What you are asked to do: Copy the entire listing exactly.

Dataset section:
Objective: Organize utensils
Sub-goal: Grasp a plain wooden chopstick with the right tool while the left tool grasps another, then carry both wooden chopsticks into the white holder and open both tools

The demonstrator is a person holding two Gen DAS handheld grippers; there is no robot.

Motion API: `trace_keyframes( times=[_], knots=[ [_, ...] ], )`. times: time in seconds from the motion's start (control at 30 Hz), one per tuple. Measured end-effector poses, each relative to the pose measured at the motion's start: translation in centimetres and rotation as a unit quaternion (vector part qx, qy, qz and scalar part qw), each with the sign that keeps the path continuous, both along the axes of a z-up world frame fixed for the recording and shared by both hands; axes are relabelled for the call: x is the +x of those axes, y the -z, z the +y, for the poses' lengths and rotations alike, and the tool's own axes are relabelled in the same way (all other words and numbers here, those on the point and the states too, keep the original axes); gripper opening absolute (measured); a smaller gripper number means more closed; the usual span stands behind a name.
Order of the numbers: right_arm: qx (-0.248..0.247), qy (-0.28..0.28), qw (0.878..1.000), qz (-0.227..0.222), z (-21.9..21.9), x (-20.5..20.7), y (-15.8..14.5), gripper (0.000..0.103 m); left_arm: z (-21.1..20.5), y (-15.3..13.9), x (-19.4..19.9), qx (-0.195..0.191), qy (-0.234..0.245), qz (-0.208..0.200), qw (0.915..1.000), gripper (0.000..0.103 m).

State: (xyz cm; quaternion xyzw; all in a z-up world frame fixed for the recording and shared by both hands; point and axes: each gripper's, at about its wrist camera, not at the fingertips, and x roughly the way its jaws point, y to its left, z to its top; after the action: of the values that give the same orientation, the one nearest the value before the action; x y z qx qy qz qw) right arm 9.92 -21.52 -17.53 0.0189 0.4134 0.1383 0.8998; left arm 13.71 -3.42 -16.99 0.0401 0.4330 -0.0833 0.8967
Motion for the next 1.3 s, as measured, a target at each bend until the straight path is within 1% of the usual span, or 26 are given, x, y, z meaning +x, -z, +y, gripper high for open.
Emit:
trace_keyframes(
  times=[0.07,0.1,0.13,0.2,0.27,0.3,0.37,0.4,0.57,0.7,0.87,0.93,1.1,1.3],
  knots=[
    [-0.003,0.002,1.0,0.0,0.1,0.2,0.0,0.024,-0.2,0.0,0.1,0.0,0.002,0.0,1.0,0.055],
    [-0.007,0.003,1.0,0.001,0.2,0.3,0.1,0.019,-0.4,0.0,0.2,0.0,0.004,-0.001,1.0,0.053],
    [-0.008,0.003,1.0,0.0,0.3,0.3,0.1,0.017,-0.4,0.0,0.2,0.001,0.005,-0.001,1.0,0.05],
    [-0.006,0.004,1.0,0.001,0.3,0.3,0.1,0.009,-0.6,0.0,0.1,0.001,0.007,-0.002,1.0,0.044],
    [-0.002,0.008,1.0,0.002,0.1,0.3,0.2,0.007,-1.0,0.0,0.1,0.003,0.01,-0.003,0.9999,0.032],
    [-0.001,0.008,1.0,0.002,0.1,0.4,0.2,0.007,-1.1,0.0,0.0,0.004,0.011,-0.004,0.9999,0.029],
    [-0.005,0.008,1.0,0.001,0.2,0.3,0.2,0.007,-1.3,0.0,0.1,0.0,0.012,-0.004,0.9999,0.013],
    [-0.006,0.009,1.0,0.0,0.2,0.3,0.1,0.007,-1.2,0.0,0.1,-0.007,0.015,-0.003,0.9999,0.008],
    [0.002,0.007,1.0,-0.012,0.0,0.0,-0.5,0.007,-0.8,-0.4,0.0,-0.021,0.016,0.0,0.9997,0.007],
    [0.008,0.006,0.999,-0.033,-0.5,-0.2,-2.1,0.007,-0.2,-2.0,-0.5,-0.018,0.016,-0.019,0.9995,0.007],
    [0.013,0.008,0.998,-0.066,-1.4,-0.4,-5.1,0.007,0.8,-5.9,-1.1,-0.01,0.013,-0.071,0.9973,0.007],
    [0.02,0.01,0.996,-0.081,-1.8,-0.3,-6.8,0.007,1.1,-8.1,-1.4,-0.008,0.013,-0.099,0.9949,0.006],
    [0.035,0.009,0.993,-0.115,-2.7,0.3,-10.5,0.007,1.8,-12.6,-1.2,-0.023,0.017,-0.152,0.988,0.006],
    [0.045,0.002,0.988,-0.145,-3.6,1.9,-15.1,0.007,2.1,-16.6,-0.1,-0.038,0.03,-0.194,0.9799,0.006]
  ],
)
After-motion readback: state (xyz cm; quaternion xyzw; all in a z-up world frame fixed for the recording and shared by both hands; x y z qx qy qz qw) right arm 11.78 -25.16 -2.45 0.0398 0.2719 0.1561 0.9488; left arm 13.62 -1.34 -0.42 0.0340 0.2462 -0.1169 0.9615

Output below:
Objective: Organize utensils
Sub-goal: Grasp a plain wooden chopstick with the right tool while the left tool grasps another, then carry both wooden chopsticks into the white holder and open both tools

The demonstrator is a person holding two Gen DAS handheld grippers; there is no robot.

Motion API: `trace_keyframes( times=[_], knots=[ [_, ...] ], )`. times: time in seconds from the motion's start (control at 30 Hz), one per tuple. Measured end-effector poses, each relative to the pose measured at the motion's start: translation in centimetres and rotation as a unit quaternion (vector part qx, qy, qz and scalar part qw), each with the sign that keeps the path continuous, both along the axes of a z-up world frame fixed for the recording and shared by both hands; axes are relabelled for the call: x is the +x of those axes, y the -z, z the +y, for the poses' lengths and rotations alike, and the tool's own axes are relabelled in the same way (all other words and numbers here, those on the point and the states too, keep the original axes); gripper opening absolute (measured); a smaller gripper number means more closed; the usual span stands behind a name.
Order of the numbers: right_arm: qx (-0.248..0.247), qy (-0.28..0.28), qw (0.878..1.000), qz (-0.227..0.222), z (-21.9..21.9), x (-20.5..20.7), y (-15.8..14.5), gripper (0.000..0.103 m); left_arm: z (-21.1..20.5), y (-15.3..13.9), x (-19.4..19.9), qx (-0.195..0.191), qy (-0.234..0.245), qz (-0.208..0.200), qw (0.915..1.000), gripper (0.000..0.103 m).

State: (xyz cm; quaternion xyzw; all in a z-up world frame fixed for the recording and shared by both hands; point and axes: each gripper's, at about its wrist camera, not at the fingertips, and x roughly the way its jaws point, y to its left, z to its top; after the action: of the values that give the same orientation, the one nearest the value before the action; x y z qx qy qz qw) right arm 9.92 -21.52 -17.53 0.0189 0.4134 0.1383 0.8998; left arm 13.71 -3.42 -16.99 0.0401 0.4330 -0.0833 0.8967
Motion for the next 1.3 s, as measured, a target at each bend until the straight path is within 1% of the usual span, or 26 are given, x, y, z meaning +x, -z, +y, gripper high for open.
Emit:
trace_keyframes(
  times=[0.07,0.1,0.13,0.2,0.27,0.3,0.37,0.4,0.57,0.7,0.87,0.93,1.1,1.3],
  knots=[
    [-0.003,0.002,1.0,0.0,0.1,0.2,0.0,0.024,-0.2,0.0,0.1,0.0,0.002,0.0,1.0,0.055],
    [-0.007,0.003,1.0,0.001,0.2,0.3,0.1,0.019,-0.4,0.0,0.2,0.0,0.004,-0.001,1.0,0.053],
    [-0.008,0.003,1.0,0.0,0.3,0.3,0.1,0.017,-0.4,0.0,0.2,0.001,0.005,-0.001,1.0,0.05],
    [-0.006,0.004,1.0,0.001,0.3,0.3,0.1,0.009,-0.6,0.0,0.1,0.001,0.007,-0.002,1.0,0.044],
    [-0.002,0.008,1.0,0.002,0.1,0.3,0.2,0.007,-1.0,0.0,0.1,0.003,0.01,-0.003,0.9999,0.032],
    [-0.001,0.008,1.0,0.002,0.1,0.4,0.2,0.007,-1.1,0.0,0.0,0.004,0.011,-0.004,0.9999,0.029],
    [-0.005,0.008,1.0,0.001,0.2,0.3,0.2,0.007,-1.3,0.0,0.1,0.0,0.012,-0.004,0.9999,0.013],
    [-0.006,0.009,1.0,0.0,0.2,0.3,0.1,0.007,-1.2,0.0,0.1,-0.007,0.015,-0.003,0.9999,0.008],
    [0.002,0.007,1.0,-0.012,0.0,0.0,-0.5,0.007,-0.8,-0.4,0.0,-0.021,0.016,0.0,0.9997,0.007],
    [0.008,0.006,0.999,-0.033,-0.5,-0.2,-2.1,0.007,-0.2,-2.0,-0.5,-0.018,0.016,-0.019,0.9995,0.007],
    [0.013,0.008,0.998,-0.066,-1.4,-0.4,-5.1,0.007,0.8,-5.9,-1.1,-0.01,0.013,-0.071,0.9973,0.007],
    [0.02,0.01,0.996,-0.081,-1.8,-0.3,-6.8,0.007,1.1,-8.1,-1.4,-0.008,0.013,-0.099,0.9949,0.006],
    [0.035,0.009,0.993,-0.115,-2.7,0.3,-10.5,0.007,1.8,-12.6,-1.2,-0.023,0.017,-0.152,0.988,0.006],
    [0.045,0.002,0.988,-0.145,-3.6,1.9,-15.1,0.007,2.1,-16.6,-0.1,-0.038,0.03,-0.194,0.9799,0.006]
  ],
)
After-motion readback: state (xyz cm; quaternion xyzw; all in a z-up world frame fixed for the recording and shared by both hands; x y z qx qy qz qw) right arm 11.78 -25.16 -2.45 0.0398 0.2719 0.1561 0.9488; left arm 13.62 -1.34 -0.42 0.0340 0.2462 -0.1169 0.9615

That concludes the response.